**REQUIRED WORK**:
Transcribe the entire listing exactly as it appears.

+-------+

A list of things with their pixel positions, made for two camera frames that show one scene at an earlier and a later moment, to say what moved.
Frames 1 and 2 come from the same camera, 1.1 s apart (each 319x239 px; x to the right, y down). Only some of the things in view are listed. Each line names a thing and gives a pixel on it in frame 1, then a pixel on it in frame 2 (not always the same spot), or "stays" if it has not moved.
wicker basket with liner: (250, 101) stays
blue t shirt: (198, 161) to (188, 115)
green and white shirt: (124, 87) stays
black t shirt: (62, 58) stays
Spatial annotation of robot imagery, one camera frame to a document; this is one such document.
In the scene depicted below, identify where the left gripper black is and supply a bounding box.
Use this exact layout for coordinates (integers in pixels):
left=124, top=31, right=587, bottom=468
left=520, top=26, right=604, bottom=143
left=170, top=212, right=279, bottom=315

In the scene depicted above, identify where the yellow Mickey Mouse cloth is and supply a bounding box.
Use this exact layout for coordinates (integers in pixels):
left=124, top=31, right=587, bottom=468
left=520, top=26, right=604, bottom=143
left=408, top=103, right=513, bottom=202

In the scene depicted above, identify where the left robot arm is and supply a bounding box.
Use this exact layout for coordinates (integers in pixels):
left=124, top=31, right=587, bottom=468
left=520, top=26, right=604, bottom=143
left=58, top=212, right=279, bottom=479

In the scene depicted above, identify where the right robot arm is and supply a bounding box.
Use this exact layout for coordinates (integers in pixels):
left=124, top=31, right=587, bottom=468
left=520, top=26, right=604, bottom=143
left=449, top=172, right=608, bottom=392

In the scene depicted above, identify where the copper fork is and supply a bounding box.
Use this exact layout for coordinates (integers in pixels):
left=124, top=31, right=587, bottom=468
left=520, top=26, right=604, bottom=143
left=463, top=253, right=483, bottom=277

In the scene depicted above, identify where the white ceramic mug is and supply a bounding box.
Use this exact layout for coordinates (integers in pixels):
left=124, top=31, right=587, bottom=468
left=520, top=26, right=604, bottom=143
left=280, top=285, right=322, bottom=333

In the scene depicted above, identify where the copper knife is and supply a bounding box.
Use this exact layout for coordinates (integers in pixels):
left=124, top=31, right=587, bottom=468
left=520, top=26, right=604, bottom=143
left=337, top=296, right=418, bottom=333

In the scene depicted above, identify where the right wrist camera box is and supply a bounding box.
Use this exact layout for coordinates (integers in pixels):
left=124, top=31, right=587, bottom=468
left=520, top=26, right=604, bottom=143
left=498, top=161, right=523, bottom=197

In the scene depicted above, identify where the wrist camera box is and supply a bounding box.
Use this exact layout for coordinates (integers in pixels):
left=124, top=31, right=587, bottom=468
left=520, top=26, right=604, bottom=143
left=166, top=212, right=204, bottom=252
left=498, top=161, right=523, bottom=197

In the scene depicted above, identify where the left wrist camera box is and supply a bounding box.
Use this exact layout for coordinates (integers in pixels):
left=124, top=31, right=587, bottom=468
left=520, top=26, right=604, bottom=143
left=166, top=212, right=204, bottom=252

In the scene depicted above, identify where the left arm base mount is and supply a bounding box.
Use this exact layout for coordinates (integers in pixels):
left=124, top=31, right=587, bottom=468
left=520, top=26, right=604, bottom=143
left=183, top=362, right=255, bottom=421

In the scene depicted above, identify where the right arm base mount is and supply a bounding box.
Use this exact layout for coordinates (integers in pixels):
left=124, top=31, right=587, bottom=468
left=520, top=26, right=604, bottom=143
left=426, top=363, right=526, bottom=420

+-------+

**ANSWER TO THIS PROBLEM**:
A list of things with their pixel positions, made for two camera frames that show one scene at an earlier and a later moment, to say what moved.
Frames 1 and 2 come from the same camera, 1.1 s apart (each 319x239 px; x to the right, y down). Only some of the things in view are listed. Each line names a thing and gives a pixel on it in frame 1, then a pixel on it in frame 2 (not always the same spot), or "stays" if it has not moved.
wicker basket with liner: (250, 101) stays
blue t shirt: (198, 161) to (188, 115)
green and white shirt: (124, 87) stays
black t shirt: (62, 58) stays
Spatial annotation of robot imagery, one camera frame to a document; this is one such document.
In the scene depicted below, identify where the left gripper black is and supply a bounding box.
Use this exact layout for coordinates (integers in pixels):
left=124, top=31, right=587, bottom=468
left=520, top=26, right=604, bottom=143
left=170, top=212, right=279, bottom=315

In the scene depicted above, identify where the yellow Mickey Mouse cloth is and supply a bounding box.
Use this exact layout for coordinates (integers in pixels):
left=124, top=31, right=587, bottom=468
left=520, top=26, right=604, bottom=143
left=408, top=103, right=513, bottom=202

In the scene depicted above, identify where the left robot arm is and supply a bounding box.
Use this exact layout for coordinates (integers in pixels):
left=124, top=31, right=587, bottom=468
left=520, top=26, right=604, bottom=143
left=58, top=212, right=279, bottom=479

In the scene depicted above, identify where the right robot arm is and supply a bounding box.
Use this exact layout for coordinates (integers in pixels):
left=124, top=31, right=587, bottom=468
left=520, top=26, right=604, bottom=143
left=449, top=172, right=608, bottom=392

In the scene depicted above, identify where the copper fork is and supply a bounding box.
Use this exact layout for coordinates (integers in pixels):
left=124, top=31, right=587, bottom=468
left=520, top=26, right=604, bottom=143
left=463, top=253, right=483, bottom=277

In the scene depicted above, identify where the white ceramic mug is and supply a bounding box.
Use this exact layout for coordinates (integers in pixels):
left=124, top=31, right=587, bottom=468
left=520, top=26, right=604, bottom=143
left=280, top=285, right=322, bottom=333

In the scene depicted above, identify where the copper knife is and supply a bounding box.
Use this exact layout for coordinates (integers in pixels):
left=124, top=31, right=587, bottom=468
left=520, top=26, right=604, bottom=143
left=337, top=296, right=418, bottom=333

In the scene depicted above, identify where the right wrist camera box is and supply a bounding box.
Use this exact layout for coordinates (integers in pixels):
left=124, top=31, right=587, bottom=468
left=520, top=26, right=604, bottom=143
left=498, top=161, right=523, bottom=197

In the scene depicted above, identify where the wrist camera box is and supply a bounding box.
Use this exact layout for coordinates (integers in pixels):
left=124, top=31, right=587, bottom=468
left=520, top=26, right=604, bottom=143
left=166, top=212, right=204, bottom=252
left=498, top=161, right=523, bottom=197

In the scene depicted above, identify where the left wrist camera box is and supply a bounding box.
Use this exact layout for coordinates (integers in pixels):
left=124, top=31, right=587, bottom=468
left=520, top=26, right=604, bottom=143
left=166, top=212, right=204, bottom=252

In the scene depicted above, identify where the left arm base mount is and supply a bounding box.
Use this exact layout for coordinates (integers in pixels):
left=124, top=31, right=587, bottom=468
left=520, top=26, right=604, bottom=143
left=183, top=362, right=255, bottom=421

In the scene depicted above, identify where the right arm base mount is and supply a bounding box.
Use this exact layout for coordinates (integers in pixels):
left=124, top=31, right=587, bottom=468
left=520, top=26, right=604, bottom=143
left=426, top=363, right=526, bottom=420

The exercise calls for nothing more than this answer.